5 Ways to Ease Seasonal Affective Disorder (SAD)
Well, we are approaching what I think is one of the worst days of the year – the autumnal daylight savings time. This period of time brings with it long stretches of darkness and colder weather, something this fan of summer dreads (and yet I continue to live in the northeast!). BUT I am vowing not to wallow in my self-imposed doom and gloom this year. I’m resolving to beat any SADness with a few simple steps!
SAD aka seasonal affective disorder, aka the winter blues, is a type of temporary, seasonal “depression”. Apparently researchers still don’t know exactly why some people are affected but most agree that the reduction of daylight plays a role in placing our circadian rhythms…our biological clocks, out of sync. Our bodies systems follow cycles that include waking upon first light. The reduced levels of serotonin and the seemingly elevated levels of melatonin play a significant role as these hormones regulate our mood and sleep cycles. Melatonin is secreted at night to help us find sleep balance, but when it is still dark upon waking in the morning and darker earlier in the evenings our internal clocks don’t match up to the current time so it’s believed that melatonin is released earlier causing us to feel sleepier longer.

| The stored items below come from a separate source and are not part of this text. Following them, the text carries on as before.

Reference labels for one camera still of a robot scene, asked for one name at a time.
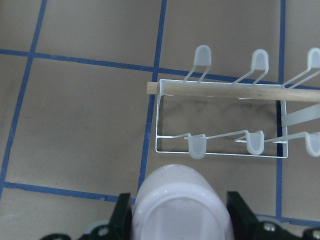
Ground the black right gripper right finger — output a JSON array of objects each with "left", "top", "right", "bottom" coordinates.
[{"left": 226, "top": 191, "right": 258, "bottom": 240}]

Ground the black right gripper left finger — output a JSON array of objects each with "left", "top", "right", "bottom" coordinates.
[{"left": 107, "top": 193, "right": 132, "bottom": 240}]

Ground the pink plastic cup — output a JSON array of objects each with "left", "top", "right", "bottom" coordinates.
[{"left": 130, "top": 164, "right": 235, "bottom": 240}]

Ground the white wire cup rack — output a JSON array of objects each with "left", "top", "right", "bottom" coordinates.
[{"left": 145, "top": 44, "right": 320, "bottom": 160}]

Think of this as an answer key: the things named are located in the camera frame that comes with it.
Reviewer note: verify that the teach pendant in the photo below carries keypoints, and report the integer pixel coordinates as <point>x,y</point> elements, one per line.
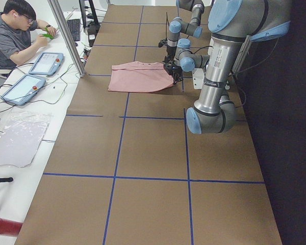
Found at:
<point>47,64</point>
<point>23,90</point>

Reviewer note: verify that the brown paper table cover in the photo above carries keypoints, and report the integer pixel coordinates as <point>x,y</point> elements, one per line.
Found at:
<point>125,169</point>

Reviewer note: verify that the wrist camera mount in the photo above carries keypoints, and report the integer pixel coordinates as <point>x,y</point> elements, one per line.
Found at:
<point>168,67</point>
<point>163,42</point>

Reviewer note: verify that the clear plastic bag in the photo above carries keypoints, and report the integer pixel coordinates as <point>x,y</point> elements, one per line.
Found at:
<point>20,140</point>

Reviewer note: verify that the red cylinder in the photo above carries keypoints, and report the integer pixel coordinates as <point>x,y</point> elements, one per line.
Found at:
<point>9,227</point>

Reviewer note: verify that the seated person grey shirt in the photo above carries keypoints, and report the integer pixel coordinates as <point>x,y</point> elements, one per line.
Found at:
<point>17,19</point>

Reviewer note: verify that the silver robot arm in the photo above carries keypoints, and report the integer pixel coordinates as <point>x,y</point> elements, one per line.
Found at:
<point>230,23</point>
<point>178,26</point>

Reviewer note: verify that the black box with label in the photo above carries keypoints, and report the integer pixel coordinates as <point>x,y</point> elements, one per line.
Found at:
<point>92,33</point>

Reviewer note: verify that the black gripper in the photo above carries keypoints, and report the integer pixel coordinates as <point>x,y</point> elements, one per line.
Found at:
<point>174,70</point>
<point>171,51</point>

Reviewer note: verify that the aluminium frame post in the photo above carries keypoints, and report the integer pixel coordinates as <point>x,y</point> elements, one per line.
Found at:
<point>63,27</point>

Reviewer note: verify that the upper teach pendant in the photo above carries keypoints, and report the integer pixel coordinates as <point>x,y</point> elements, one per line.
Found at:
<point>47,64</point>

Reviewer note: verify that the black keyboard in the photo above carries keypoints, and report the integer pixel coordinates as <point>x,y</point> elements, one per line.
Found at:
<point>74,26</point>

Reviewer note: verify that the lower teach pendant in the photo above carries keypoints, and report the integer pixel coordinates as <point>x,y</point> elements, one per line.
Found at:
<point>23,90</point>

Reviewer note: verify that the pink snoopy t-shirt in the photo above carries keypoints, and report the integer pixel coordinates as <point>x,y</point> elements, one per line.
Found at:
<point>139,77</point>

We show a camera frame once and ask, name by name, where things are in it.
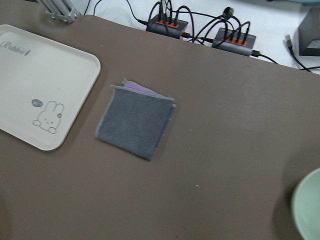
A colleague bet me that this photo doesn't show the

During fall and winter some of us experience less energy, sleepiness, irritability, eating more (especially sugar and carbs), or feeling general malaise.
So what can we do?
- Let there be light
- Some studies point to full spectrum light therapy to ease SAD symptoms. Sitting in front of a light box with an output of 10,000 lux (100x’s brighter than indoor lighting) for 30 minutes daily seems to have some positive effects. There may be some contraindications so do your research before investing in one.
- Go outside
- If a light box isn’t your thing then just get outdoors and soak up as much daylight as possible! Go for a 20 minute walk shortly after waking so your body is charged up for the day.
- Movement is a surefire way to release some endorphins – your happiness hormones. Plus, you’ll burn off those extra calories you may accumulate from winter weather binge watching…and eating.
- Change your perspective
- Ok, so winter might not be your favorite season but shifting your attitude just may help you get through it. If you’re already creating a self-fulfilling prophecy of misery STOP right now or you just may have a miserable winter! Shift your thinking, schedule time to meet with friends, wear brighter colors, keep busy – knit, hike, write, read; whatever it takes to keep your mind and body occupied.

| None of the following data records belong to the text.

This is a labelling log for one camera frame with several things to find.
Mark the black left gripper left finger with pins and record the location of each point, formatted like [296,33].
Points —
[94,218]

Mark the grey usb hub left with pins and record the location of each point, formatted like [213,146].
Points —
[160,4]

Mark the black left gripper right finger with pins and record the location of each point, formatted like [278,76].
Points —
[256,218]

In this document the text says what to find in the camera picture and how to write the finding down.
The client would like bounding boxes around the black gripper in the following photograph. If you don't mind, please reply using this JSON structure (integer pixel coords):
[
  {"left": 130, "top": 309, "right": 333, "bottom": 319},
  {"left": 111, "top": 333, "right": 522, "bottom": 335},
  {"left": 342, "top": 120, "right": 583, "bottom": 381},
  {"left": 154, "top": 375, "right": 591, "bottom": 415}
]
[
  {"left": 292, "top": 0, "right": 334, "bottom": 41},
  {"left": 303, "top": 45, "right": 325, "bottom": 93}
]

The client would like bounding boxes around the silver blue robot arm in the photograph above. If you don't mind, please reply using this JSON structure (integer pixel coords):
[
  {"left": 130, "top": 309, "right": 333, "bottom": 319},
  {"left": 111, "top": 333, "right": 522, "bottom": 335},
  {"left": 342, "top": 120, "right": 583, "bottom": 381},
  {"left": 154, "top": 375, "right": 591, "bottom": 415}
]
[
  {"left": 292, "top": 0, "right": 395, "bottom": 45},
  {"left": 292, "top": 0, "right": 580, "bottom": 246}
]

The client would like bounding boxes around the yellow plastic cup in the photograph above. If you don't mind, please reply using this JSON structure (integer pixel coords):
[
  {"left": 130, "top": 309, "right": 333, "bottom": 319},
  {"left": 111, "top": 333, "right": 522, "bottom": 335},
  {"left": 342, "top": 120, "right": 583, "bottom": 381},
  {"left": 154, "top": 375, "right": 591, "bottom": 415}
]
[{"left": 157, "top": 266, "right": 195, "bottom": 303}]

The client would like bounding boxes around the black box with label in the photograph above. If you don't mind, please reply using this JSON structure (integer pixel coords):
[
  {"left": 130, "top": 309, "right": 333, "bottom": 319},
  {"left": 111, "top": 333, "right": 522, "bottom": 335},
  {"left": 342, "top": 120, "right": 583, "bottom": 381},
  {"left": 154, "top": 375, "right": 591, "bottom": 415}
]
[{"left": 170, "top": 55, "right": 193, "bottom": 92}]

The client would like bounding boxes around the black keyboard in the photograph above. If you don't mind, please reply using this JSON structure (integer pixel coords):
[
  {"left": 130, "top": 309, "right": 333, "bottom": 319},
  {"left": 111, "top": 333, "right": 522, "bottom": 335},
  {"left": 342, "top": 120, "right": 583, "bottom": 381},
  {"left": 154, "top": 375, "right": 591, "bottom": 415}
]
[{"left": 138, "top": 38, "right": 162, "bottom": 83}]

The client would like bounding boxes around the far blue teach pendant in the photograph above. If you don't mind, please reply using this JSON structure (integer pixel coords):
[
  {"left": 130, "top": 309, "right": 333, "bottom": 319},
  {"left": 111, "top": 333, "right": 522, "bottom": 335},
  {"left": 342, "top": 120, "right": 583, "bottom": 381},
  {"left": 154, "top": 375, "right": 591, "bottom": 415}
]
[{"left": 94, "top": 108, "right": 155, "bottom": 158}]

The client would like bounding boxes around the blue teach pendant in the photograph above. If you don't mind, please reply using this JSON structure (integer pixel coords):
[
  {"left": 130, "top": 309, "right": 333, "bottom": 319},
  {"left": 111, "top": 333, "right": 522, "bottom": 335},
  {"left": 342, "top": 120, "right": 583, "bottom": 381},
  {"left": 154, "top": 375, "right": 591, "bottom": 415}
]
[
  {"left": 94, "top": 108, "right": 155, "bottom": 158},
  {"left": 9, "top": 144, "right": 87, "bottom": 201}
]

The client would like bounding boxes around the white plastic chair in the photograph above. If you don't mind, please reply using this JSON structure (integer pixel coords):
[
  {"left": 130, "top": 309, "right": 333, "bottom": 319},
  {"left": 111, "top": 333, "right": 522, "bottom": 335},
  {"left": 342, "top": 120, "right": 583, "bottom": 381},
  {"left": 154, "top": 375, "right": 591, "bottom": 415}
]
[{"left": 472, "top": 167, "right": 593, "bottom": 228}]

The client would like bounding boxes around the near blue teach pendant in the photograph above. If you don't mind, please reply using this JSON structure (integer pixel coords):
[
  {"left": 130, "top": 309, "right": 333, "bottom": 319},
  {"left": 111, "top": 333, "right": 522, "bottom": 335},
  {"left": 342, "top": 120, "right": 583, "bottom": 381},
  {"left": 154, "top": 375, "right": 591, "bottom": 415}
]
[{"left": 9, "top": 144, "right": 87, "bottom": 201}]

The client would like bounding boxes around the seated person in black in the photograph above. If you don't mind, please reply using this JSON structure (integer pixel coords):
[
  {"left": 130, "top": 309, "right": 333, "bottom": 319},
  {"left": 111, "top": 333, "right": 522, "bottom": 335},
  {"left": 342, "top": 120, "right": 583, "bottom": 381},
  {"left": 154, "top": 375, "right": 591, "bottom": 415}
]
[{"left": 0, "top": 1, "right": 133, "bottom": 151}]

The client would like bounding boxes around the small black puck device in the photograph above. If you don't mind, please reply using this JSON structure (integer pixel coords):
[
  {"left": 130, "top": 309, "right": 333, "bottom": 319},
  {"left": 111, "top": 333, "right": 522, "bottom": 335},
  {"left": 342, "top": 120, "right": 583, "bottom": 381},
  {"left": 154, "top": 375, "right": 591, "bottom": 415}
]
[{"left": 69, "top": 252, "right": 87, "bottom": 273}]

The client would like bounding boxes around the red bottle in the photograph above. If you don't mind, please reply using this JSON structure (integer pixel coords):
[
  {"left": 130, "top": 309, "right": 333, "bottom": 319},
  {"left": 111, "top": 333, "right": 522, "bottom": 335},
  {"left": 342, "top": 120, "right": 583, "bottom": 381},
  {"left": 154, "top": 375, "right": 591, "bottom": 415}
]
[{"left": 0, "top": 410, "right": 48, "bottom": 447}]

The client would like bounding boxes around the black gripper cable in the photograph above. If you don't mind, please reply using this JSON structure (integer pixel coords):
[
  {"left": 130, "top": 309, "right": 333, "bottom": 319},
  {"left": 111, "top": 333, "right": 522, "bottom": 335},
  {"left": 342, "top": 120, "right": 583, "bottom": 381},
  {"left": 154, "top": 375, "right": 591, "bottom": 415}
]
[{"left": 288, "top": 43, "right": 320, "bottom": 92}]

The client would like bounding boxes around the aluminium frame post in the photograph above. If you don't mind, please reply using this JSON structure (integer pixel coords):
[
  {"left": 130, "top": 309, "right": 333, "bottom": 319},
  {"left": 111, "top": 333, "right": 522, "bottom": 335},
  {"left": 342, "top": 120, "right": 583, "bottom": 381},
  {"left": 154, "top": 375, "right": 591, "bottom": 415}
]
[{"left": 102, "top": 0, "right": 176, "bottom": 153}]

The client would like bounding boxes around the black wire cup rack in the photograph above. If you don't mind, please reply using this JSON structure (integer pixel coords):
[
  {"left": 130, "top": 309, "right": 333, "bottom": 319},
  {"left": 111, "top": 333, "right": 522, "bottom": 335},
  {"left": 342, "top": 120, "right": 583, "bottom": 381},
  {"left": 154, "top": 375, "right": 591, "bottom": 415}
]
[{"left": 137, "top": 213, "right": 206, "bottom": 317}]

- Massage and Healing Touch are proven stress-busters largely due to the release of those feel good hormones, endorphins! Keep reading…
I’d be remiss if I also didn’t mention massage and Healing Touch as ways to cope with SAD. Seasonal changes bring with them energetic and elemental shifts to the environment and your body. Healing Touch addresses the mental, emotional, physical, and spiritual changes you may experience. The dread you face as winter approaches and the recall of previous winters affects the mental layer of your energy field. Anxiety, irritability, and depression affect the emotional layer. The physical layer is influenced by the physiological changes of serotonin and melatonin levels resulting in sleep disturbances, appetite changes, and lethargy. You may feel a loss of connection to others or lose interest in things that previously brought you joy, altering your spiritual layer.
Healing Touch can be a tremendous benefit during this time of year as it clears, connects and balances your mind-body. The techniques often leave people feeling energized yet deeply relaxed and lighter, even more hopeful. A Healing Touch session resets your systems, changes the circuits of your brain (neuroplasticity) to allow for optimal function, and creates a mood shift, helping you alter your attitude and perspective.